But first, a little bit of a cheatsheet for the commands I most commonly use in Maven:

  • mvn clean : Return the project to base state. Basically removes the “target” directory.
  • mvn package : Create the jars and packaged items (like wars) from your code
  • mvn install : Install the project to your local repository. Keeps any -SNAPSHOT monikers used.
  • mvn deploy : Pushed the installed project to remote maven repositories.
  • mvn release:prepare : Prepares the project for release. Be sure to check in all your code first else this will faile. Also the release process will automatically remove any -SNAPSHOT monikers from your version and allow you to specify the next version to update to. Pretty convenient.
  • mvn release:perform : Once prepared, actually performs the release. This means doing any install and deploy calls.
  • mvn release:clean : Cleans up the release details like the property file and so on. Especially useful if you forgot to checkin prior to doing the prepare stage. Although the plugin is smart enough to continue where you left off, I usually just like to have a clean start all the way through.
  • mvn release:rollback : Rollsback a release to the previous version. I haven’t quite used this enough to really make use of it yet.
  • mvn war:war : Explicitly creates the packaged war file for a project. Even if the project is specifying a packaging of jar.
  • mvn tomcat7:run : Runs the project in a tomcat environment. No need to explicitly create a war via the pom.xml or to execute war:war. It’ll just do it.


And the related pom.xml I’ve crafted to get the steps above done. It took a while to cobble it together and it’s still not quite fully there, but close enough. I’ll use the authentication module’s pom.xml as an example. See the version this post is based on: pom.xml and perhaps to what it has currently evolved: pom.xml.

1. Create

I’ve listed the creation step as a formality since I need to remind myself how it gets done. However, I already did that with the maven setup post, so go there, get setup, and come back.

2. Commit

Once your project is there, all you basically need to do is to git init in the directory and you’re all set. Most of the useful commands I use git, including some setup tips, I’ve cataloged on the git cheatsheet post.

3. Install

I usually write components and frameworks where one project will rely on another. So it’s important to have a way to nicely package and install these projects to a central location from where it can be synced. Maven offers a local repository to do just that. All you need to do once you’re ready is to do a:

mvn install

and the code should get packaged and installed to your local maven repository. Then other projects can simply add their dependency for your project based on your group and artifact ids (and version). Now why bother doing this if Eclipse can simply link the 2 projects together? It’s just more universal. You wont be tied down to Eclipse to manage the interconnection and if you want to reuse your component in something like a Play Framework project, it’s a trivial addition to add your local project just like you would any other public project. It’s one of those that’s simple to do and just better in the long run to get used to.

4. Run

Often times, even if I’m creating a component piece, I may want to include a simple showcase just to help the end user/developer visualize what the project is about. Normally, by Maven convention, you would have a base <packaging>jar</packaging> project and a related <packaging>war</packaging> project inked to it for the simple application. But I find it to be rather cumbersome to have 2 projects just for a simple showcase.

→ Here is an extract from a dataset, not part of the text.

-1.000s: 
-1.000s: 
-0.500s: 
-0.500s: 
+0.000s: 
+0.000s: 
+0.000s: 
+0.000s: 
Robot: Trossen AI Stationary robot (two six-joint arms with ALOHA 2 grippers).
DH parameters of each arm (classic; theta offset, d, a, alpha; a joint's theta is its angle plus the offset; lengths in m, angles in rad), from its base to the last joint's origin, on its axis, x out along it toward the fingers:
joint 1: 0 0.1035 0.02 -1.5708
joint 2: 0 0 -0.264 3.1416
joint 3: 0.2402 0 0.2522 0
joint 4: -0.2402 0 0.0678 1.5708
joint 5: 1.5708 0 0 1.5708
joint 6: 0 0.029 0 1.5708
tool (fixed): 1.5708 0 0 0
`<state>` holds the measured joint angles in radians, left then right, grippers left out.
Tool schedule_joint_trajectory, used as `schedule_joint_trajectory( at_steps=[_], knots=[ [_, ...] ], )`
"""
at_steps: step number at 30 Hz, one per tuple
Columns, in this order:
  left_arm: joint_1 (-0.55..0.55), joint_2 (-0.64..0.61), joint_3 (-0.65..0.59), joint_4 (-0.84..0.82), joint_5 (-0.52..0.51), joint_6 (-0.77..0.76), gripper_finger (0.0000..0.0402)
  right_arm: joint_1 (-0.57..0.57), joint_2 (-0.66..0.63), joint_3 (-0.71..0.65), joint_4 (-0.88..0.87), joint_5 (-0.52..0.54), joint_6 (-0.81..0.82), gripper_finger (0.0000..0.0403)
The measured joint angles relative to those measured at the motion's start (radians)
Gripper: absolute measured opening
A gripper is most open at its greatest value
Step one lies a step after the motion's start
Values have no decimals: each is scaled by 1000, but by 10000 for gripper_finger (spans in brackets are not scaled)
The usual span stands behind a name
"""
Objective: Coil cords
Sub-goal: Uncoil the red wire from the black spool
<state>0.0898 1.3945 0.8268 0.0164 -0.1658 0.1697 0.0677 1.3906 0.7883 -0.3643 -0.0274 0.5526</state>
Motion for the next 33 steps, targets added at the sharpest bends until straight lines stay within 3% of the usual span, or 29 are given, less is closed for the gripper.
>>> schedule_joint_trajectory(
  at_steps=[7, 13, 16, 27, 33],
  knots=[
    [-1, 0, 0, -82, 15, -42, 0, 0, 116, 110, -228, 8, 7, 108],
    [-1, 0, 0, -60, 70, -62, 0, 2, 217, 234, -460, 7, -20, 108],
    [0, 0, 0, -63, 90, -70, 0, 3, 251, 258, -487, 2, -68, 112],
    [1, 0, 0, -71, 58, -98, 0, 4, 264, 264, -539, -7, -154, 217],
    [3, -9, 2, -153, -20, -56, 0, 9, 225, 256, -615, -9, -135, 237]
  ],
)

So instead, you can actually get away with telling maven to create your project as a web app, change the packaging to “jar” in the pom.xml, attach the tomcat plugin to it, and just tell it to ignore the packaging and run:


Magically it treats your jar project as a war (provided you created it as a web app) and just makes it run in the tomcat environment via this command:

mvn tomcat7:run

I had actually experimented with trying to keep the packaging as a war and telling maven to export just the jar into the local maven repository for shared use, but for some reason, it would always copy the .war over to the local maven repo as the .jar, which essentially broke all the downstream projects. I’m not sure why this happens, and a similar issue seems to simply have been closed.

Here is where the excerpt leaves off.